PPD and the Working Mom: Brandy’s Postpartum StoryPosted by Brandy Mann on Nov 30, 2016 in Personal Stories | 0 comments
Hi. I’m Brandy and I have suffered from postpartum depression/anxiety…twice. I had no idea how to start this post so lets just shine light on the elephant in the room right off the bat (holy cliche sentence, Batman).
Being a mom is hard…working or not. We can all agree there. I can gladly state that the newborn phase of my children is the hardest (so far). While I don’t doubt my ability to mom or how good a mom I am, I know I have struggled with both Landon and Oliver as new babies. I also had great support to help me…and I know not everyone has that. As I stated in other posts, life at home isn’t for me. The colic. The crying. The long days of getting nothing done. The second time around was a little better knowing that it was a finite thing until I went back to work but still very isolating and scary at times. It wore me down.
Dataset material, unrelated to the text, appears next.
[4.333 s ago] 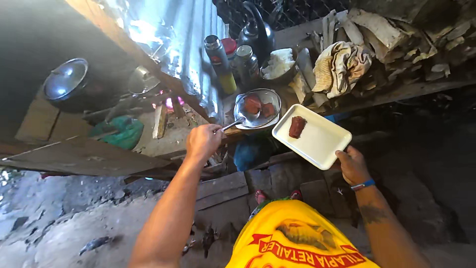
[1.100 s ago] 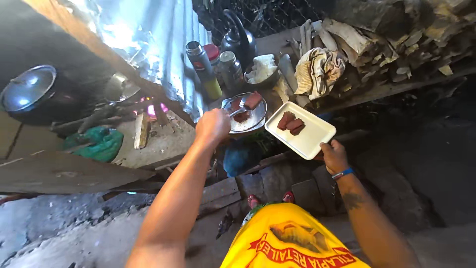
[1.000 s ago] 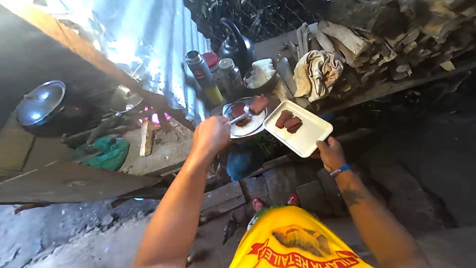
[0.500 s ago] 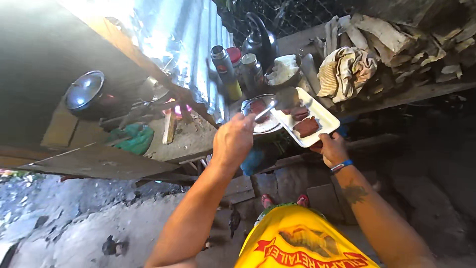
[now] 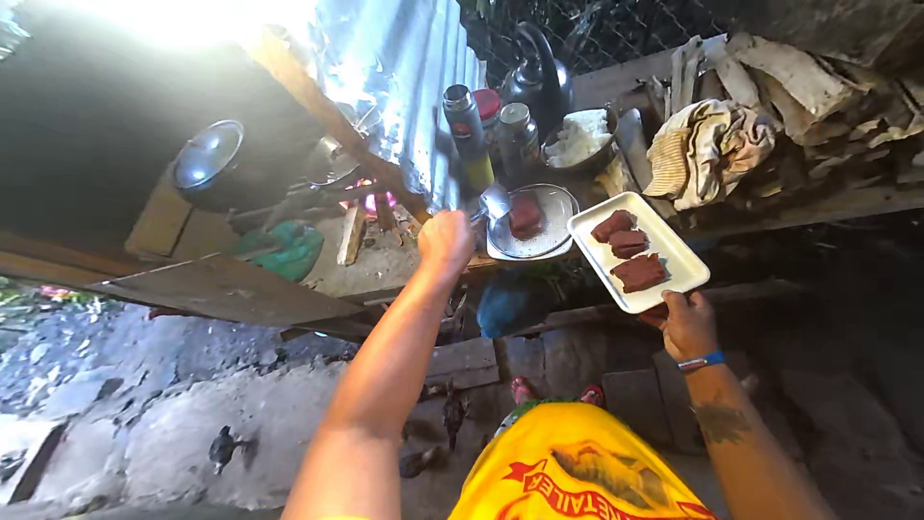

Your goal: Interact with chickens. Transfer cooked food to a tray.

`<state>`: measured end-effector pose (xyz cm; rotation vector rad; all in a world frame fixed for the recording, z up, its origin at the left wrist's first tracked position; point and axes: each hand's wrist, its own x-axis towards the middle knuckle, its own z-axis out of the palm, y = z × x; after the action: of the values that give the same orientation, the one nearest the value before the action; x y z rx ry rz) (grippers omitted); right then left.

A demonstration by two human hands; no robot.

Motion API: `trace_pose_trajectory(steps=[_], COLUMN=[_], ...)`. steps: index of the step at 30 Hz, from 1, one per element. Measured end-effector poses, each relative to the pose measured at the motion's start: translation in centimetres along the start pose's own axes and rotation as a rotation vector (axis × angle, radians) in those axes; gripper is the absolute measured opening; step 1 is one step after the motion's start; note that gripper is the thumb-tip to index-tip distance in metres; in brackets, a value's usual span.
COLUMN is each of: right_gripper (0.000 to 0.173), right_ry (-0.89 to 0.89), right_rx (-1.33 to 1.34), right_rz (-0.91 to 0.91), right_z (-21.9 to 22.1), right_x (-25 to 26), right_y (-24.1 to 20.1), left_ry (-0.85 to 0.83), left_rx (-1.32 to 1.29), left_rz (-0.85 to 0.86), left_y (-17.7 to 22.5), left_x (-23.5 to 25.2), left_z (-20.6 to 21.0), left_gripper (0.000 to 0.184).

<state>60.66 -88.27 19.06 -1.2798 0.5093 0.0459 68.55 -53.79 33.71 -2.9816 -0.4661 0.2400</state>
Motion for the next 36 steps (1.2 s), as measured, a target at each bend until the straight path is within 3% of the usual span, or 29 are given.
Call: trace_pose_trajectory(steps=[16,30,36], right_gripper=[0.031,0.031,0.033], right_ry=[0.075,0.07,0.061], right_rx=[0.01,0.005,-0.004], right_rz=[0.011,-0.003,-0.002], right_z=[-1.9,-2.3,-1.2], right_x=[-0.9,-1.1,-0.5], right_y=[0.3,0.5,0.8], left_ry=[-0.07,-0.207,-0.069], left_rx=[0.088,-0.348,-0.418], left_rz=[0.135,0.157,0.249], left_y=[0.4,-2.3,-0.3], left_x=[-0.7,0.3,-1.4], left_z=[-1.6,2.3,5.8], left_gripper=[0.028,0.033,0.033])
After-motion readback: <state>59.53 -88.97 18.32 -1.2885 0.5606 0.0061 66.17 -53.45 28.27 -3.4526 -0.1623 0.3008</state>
I am willing to admit all this but I think some moms struggle with that. Sometimes that struggle is just a small nagging but sometimes it is more. Sometimes the long days with little sleep and so much frustration build and build. As hard as you want to see the light at the end of the tunnel, it is really faint. You get angry over little things and no amount of deep breaths help. You break one day and scream at your kid and then bawl your eyes out at what you did. People telling you “it gets better” mean nothing because while you know they are right, you want it better NOW.
What made it better for me? Going back to work.
As insane as that sounds, it has done so twice. With 6 years of self reflection, I know this is because of how I am wired. I thrive on achievement, if not over-achievement, and meeting goals. I have my dream job where I get to create and discover every day. So to go from that to a shower being my biggest accomplishment for the day? SUCKS! I thrive at work. I get to do what I love…create and help people. I get to work with amazing people. And? I GET TO SIT DOWN. I get to go to the bathroom without someone crying. I don’t have to put some one to nap and then wait to see if they actually will. There is routine that HAS to happen. We have to be at work at X…so crying or not, it will happen. Once we get home, I have X amount of time until I can
drink relax. Everything is calculated out and predictable(ish). Yes, I have more on my plate with a full time job but I can think about something other than sleep schedules and poop colors. It gives me balance.
A few weeks after I went back to work, I went to see my therapist. She could see the difference when I walked in the door. She was pretty amazed. I no longer needed my anxiety meds.There are still the calls from daycare you dread but it is part of the gig. The next day brings something new…not just more of the same.
This post was spurred by this post on Huffington Post that I related to instantly. Another mom who found relief in the working world. I wanted her to know she wasn’t alone. I write this to show it is possible, as crazy as it sounds, to add more to your plate to make it better.